▶ _Provided data_
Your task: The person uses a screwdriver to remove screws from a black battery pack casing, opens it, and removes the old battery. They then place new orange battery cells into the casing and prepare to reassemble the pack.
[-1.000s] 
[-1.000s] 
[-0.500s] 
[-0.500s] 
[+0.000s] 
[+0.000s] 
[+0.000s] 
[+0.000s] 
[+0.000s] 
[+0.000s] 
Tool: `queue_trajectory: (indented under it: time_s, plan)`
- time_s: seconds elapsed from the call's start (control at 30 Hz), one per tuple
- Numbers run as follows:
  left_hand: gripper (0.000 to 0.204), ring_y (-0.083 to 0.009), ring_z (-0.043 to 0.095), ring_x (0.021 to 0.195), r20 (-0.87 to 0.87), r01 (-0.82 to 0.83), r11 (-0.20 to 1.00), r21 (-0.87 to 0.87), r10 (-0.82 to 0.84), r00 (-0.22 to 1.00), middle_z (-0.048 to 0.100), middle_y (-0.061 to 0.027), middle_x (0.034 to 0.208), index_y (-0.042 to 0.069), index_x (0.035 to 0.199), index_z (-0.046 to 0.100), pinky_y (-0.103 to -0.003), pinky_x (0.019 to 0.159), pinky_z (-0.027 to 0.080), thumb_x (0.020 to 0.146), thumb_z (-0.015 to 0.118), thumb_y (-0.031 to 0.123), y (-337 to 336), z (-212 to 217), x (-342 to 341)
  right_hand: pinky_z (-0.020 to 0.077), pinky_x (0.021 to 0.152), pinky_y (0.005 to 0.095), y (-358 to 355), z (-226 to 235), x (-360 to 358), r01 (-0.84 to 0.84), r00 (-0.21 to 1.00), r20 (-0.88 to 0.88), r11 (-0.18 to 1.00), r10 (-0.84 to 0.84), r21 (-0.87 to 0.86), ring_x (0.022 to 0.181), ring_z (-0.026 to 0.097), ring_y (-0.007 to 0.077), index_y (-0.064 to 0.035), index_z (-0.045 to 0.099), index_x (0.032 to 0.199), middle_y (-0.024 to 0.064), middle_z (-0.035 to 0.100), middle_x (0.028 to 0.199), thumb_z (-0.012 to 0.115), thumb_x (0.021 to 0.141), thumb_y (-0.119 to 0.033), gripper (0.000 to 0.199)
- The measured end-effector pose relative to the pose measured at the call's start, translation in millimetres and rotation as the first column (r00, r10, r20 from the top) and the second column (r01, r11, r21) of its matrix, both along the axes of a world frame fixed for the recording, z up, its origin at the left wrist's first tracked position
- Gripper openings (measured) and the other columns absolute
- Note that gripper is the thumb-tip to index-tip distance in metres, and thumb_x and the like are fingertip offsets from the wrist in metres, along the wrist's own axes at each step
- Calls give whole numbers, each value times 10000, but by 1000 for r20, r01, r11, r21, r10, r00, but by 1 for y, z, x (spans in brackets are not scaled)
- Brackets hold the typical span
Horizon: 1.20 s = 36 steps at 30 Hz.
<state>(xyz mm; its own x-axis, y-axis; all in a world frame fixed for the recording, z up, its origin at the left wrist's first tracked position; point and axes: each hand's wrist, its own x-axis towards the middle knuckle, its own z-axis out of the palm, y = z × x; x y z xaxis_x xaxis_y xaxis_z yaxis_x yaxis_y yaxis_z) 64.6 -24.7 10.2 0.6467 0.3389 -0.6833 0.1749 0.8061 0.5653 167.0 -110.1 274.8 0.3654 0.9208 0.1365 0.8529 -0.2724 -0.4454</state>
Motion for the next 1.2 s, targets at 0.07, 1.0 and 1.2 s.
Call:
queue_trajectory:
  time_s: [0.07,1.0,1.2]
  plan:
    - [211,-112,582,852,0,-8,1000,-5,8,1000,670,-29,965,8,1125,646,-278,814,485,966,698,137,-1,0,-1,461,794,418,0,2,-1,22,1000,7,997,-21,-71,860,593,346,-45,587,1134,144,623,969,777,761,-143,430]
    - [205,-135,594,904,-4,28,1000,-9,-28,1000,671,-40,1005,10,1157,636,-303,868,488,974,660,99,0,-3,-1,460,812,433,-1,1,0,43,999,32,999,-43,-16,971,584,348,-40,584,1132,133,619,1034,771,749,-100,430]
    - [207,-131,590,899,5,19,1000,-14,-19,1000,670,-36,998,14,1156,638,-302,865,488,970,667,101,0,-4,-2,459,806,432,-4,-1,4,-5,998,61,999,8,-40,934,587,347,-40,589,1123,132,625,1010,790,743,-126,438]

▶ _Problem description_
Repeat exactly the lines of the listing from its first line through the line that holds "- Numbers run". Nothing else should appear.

▶ _Solution_
Your task: The person uses a screwdriver to remove screws from a black battery pack casing, opens it, and removes the old battery. They then place new orange battery cells into the casing and prepare to reassemble the pack.
[-1.000s] 
[-1.000s] 
[-0.500s] 
[-0.500s] 
[+0.000s] 
[+0.000s] 
[+0.000s] 
[+0.000s] 
[+0.000s] 
[+0.000s] 
Tool: `queue_trajectory: (indented under it: time_s, plan)`
- time_s: seconds elapsed from the call's start (control at 30 Hz), one per tuple
- Numbers run as follows:

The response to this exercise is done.